→ **Exercise prompt**
Exact reproductions of all the entries, please, and no pictures.

☆ ☆ ☆ ☆ ☆

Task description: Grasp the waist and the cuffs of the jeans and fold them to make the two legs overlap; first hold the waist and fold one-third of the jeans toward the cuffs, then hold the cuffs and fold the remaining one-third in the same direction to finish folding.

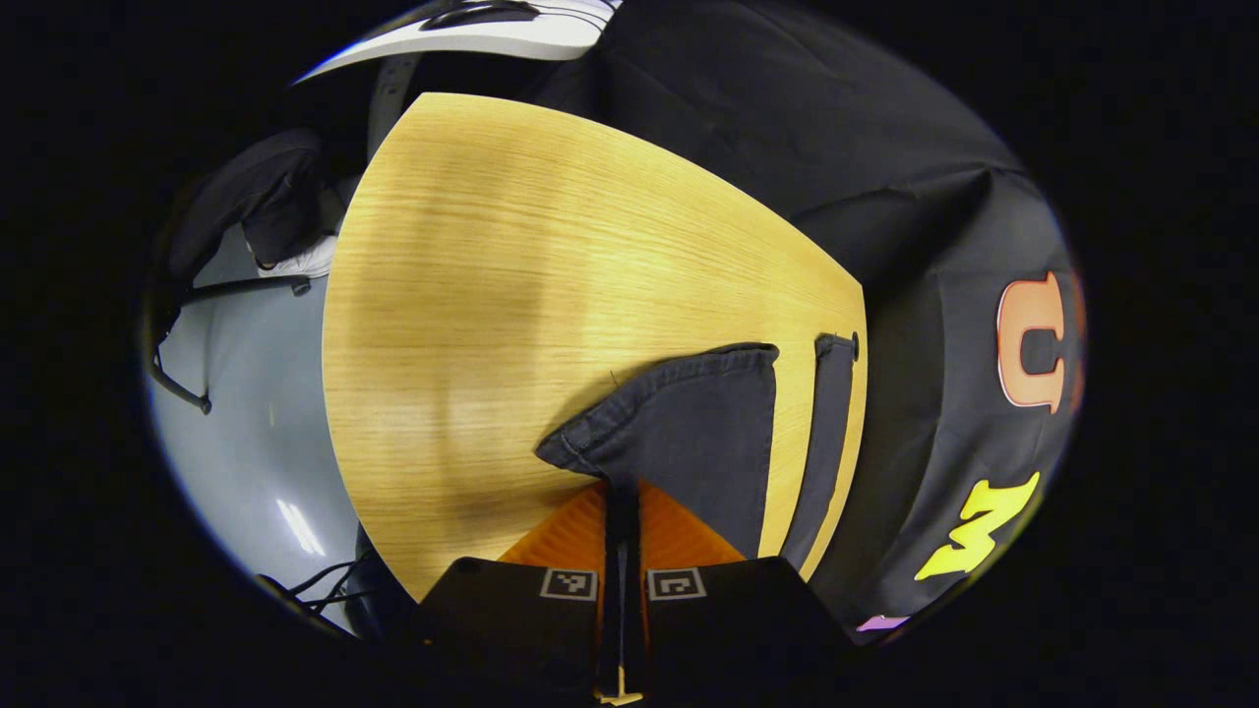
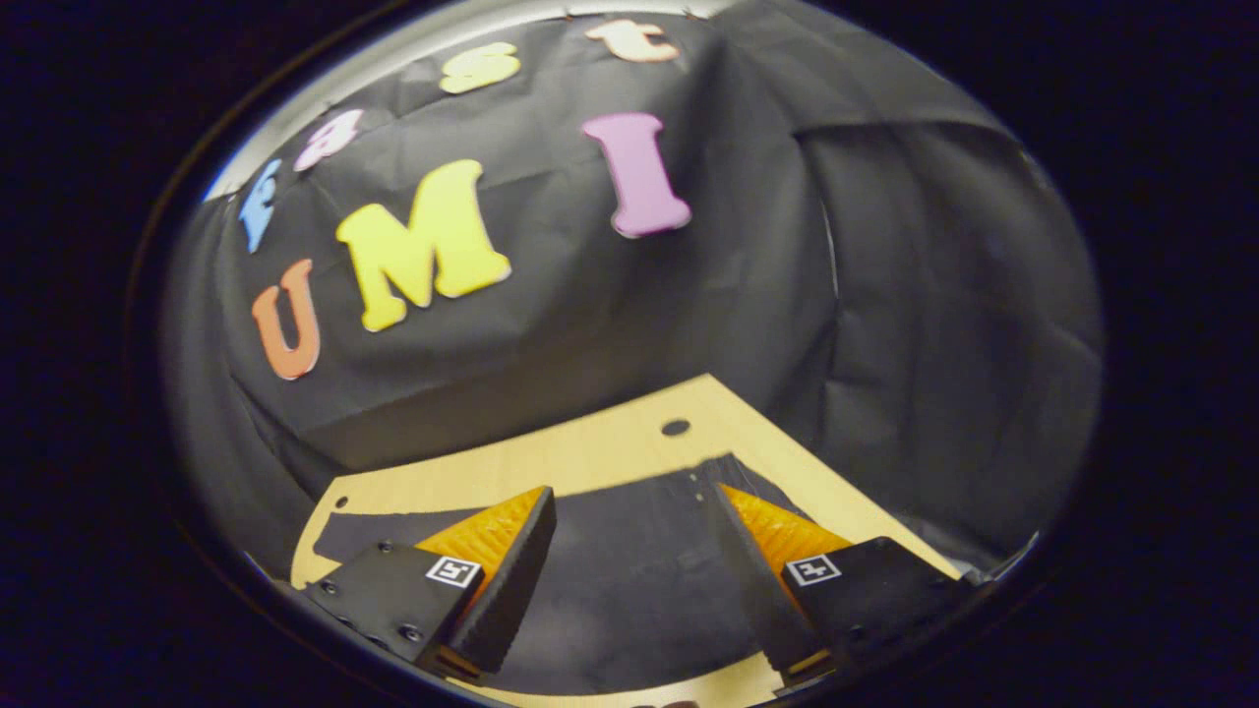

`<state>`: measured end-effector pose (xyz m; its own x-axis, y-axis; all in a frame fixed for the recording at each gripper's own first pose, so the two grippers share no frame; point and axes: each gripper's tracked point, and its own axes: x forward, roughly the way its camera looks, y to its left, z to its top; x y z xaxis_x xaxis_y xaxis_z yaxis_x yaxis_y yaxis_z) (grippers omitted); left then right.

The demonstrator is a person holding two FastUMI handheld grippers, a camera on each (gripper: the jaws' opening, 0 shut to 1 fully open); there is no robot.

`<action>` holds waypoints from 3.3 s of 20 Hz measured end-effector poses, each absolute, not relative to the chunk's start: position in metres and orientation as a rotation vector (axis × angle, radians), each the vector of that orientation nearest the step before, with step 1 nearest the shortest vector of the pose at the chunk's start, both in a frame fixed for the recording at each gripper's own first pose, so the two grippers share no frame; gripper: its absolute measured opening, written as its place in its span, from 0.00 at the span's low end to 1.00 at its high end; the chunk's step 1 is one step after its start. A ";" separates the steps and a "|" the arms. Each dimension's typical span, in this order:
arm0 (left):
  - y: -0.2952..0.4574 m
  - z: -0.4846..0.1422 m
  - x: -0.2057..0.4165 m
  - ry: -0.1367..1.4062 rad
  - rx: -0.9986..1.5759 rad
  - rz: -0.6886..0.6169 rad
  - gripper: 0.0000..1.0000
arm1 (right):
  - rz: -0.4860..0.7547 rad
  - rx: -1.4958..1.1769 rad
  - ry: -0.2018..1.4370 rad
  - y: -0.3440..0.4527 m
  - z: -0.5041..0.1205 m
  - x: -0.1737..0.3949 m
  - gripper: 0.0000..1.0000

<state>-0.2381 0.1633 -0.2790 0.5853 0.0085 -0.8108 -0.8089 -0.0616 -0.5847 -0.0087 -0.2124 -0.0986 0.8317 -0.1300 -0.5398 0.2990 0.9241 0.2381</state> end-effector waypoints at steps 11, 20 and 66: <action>0.164 -0.278 -0.237 0.704 -1.504 0.803 0.04 | -0.585 0.577 1.070 -0.321 -0.252 -0.073 0.97; 0.165 -0.278 -0.236 0.703 -1.497 0.820 0.04 | -0.607 0.672 1.153 -0.309 -0.287 -0.085 0.57; 0.231 -0.196 0.104 0.605 -1.452 0.586 0.04 | -0.310 0.934 0.728 -0.279 -0.195 0.148 0.01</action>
<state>0.1041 0.2305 -0.1960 0.7213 0.0021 -0.6927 -0.6923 0.0365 -0.7207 0.1477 -0.2788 -0.1954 0.7241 0.0610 -0.6870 0.5380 0.5733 0.6180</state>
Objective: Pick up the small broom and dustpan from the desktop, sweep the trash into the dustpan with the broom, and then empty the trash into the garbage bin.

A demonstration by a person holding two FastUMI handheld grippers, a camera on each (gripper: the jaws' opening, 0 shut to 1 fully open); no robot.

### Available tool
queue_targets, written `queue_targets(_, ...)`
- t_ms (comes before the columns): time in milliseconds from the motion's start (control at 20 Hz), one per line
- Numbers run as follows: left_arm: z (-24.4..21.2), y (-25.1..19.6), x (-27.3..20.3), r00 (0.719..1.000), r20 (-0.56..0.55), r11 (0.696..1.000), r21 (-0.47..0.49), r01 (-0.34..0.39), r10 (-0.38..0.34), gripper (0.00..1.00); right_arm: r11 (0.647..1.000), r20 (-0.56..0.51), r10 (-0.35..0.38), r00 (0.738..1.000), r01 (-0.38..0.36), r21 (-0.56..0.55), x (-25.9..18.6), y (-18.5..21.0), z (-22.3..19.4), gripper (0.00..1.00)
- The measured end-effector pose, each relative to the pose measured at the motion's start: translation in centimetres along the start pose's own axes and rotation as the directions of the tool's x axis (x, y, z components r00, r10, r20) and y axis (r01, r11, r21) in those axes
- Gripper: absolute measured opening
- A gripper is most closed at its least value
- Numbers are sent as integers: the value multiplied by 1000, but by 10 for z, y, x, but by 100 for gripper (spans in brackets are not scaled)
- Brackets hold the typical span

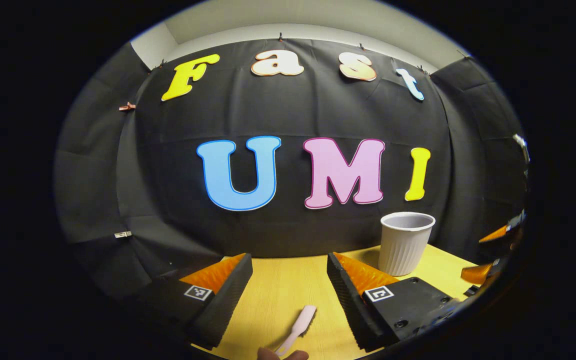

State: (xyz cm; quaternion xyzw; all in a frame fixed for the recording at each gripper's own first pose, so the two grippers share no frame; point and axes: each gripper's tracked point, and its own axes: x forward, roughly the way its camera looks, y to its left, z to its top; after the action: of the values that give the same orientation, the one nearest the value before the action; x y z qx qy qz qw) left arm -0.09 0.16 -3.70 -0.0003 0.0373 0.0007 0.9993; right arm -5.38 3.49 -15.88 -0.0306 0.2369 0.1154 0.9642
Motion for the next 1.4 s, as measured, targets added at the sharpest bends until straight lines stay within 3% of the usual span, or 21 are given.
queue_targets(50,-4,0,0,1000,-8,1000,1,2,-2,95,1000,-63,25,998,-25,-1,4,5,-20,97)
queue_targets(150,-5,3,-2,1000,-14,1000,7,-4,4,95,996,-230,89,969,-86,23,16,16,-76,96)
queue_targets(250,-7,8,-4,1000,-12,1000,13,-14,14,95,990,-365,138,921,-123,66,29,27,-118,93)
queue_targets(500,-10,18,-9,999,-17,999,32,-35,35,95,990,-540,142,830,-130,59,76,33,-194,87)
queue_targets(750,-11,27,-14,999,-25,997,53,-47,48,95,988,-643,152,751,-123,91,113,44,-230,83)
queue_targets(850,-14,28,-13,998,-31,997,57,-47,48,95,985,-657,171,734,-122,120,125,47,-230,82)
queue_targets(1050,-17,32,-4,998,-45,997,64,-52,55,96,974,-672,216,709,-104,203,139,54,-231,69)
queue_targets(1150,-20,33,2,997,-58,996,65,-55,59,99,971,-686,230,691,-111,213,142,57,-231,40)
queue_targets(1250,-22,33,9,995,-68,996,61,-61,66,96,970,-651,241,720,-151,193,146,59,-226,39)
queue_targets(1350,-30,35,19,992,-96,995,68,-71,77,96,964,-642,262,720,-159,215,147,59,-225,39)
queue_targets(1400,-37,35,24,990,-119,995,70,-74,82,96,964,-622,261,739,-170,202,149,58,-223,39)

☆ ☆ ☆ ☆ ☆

→ **Result**
Task description: Grasp the waist and the cuffs of the jeans and fold them to make the two legs overlap; first hold the waist and fold one-third of the jeans toward the cuffs, then hold the cuffs and fold the remaining one-third in the same direction to finish folding.


`<state>`: measured end-effector pose (xyz m; its own x-axis, y-axis; all in a frame fixed for the recording at each gripper's own first pose, so the two grippers share no frame; point and axes: each gripper's tracked point, and its own axes: x forward, roughly the way its camera looks, y to its left, z to its top; x y z xaxis_x xaxis_y xaxis_z yaxis_x yaxis_y yaxis_z) (grippers omitted); left then right.

The demonstrator is a person holding two FastUMI handheld grippers, a camera on each (gripper: the jaws' opening, 0 shut to 1 fully open); there is no robot.

`<action>` holds waypoints from 3.3 s of 20 Hz measured end-effector poses, each absolute, not relative to the chunk's start: position in metres and orientation as a rotation vector (axis × angle, radians), each the vector of that orientation nearest the step before, with step 1 nearest the shortest vector of the pose at the chunk's start, both in a frame fixed for the recording at each gripper's own first pose, so the two grippers share no frame; gripper: its absolute measured opening, written as its place in its span, from 0.00 at the span's low end to 1.00 at its high end; the chunk's step 1 is one step after its start. A ";" separates the steps and a "|" the arms. Each dimension's typical span, in this order:
arm0 (left):
  - y: -0.2952..0.4574 m
  - z: -0.4846..0.1422 m
  - x: -0.2057..0.4165 m
  - ry: -0.1367..1.4062 rad
  - rx: -0.9986..1.5759 rad
  - rz: -0.6886..0.6169 rad
  - gripper: 0.0000..1.0000
arm1 (right):
  - rz: -0.4860..0.7547 rad
  - rx: -1.4958..1.1769 rad
  - ry: -0.2018..1.4370 rad
  - y: -0.3440..0.4527 m
  - z: -0.5041..0.1205 m
  - x: -0.1737..0.3949 m
  - gripper: 0.0000..1.0000

<state>-0.2381 0.1633 -0.2790 0.5853 0.0085 -0.8108 -0.8089 -0.0616 -0.5847 -0.0087 -0.2124 -0.0986 0.8317 -0.1300 -0.5398 0.2990 0.9241 0.2381</state> end-effector waypoints at steps 11, 20 and 66: <action>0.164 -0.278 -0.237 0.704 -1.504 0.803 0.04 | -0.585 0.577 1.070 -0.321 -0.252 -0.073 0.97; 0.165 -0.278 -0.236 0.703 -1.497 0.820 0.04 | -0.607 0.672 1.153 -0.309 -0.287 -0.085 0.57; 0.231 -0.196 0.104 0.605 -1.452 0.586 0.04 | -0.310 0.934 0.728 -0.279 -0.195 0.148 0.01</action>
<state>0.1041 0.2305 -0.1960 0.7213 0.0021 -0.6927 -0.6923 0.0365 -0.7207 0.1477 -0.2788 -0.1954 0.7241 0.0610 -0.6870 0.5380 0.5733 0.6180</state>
Objective: Pick up the small broom and dustpan from the desktop, sweep the trash into the dustpan with the broom, and then empty the trash into the garbage bin.

A demonstration by a person holding two FastUMI handheld grippers, a camera on each (gripper: the jaws' opening, 0 shut to 1 fully open); no robot.

### Available tool
queue_targets, written `queue_targets(_, ...)`
- t_ms (comes before the columns): time in milliseconds from the motion's start (control at 20 Hz), one per line
- Numbers run as follows: left_arm: z (-24.4..21.2), y (-25.1..19.6), x (-27.3..20.3), r00 (0.719..1.000), r20 (-0.56..0.55), r11 (0.696..1.000), r21 (-0.47..0.49), r01 (-0.34..0.39), r10 (-0.38..0.34), gripper (0.00..1.00); right_arm: r11 (0.647..1.000), r20 (-0.56..0.51), r10 (-0.35..0.38), r00 (0.738..1.000), r01 (-0.38..0.36), r21 (-0.56..0.55), x (-25.9..18.6), y (-18.5..21.0), z (-22.3..19.4), gripper (0.00..1.00)
- The measured end-effector pose, each relative to the pose measured at the motion's start: translation in centimetres along the start pose's own axes and rotation as the directions of the tool's x axis (x, y, z components r00, r10, r20) and y axis (r01, r11, r21) in those axes
- Gripper: absolute measured opening
- A gripper is most closed at its least value
- Numbers are sent as integers: the value multiplied by 1000, but by 10 for z, y, x, but by 100 for gripper (spans in brackets are not scaled)
- Brackets hold the typical span


State: (xyz cm; quaternion xyzw; all in a frame fixed for the recording at each gripper's own first pose, so the two grippers share no frame; point and axes: each gripper's tracked point, and its own axes: x forward, roughly the way its camera looks, y to its left, z to its top; after the action: of the values that give the same orientation, the one nearest the value before the action; x y z qx qy qz qw) left arm -0.09 0.16 -3.70 -0.0003 0.0373 0.0007 0.9993; right arm -5.38 3.49 -15.88 -0.0306 0.2369 0.1154 0.9642
Motion for the next 1.4 s, as measured, targets added at the sharpest bends until straight lines stay within 3% of the usual span, or 21 are given.
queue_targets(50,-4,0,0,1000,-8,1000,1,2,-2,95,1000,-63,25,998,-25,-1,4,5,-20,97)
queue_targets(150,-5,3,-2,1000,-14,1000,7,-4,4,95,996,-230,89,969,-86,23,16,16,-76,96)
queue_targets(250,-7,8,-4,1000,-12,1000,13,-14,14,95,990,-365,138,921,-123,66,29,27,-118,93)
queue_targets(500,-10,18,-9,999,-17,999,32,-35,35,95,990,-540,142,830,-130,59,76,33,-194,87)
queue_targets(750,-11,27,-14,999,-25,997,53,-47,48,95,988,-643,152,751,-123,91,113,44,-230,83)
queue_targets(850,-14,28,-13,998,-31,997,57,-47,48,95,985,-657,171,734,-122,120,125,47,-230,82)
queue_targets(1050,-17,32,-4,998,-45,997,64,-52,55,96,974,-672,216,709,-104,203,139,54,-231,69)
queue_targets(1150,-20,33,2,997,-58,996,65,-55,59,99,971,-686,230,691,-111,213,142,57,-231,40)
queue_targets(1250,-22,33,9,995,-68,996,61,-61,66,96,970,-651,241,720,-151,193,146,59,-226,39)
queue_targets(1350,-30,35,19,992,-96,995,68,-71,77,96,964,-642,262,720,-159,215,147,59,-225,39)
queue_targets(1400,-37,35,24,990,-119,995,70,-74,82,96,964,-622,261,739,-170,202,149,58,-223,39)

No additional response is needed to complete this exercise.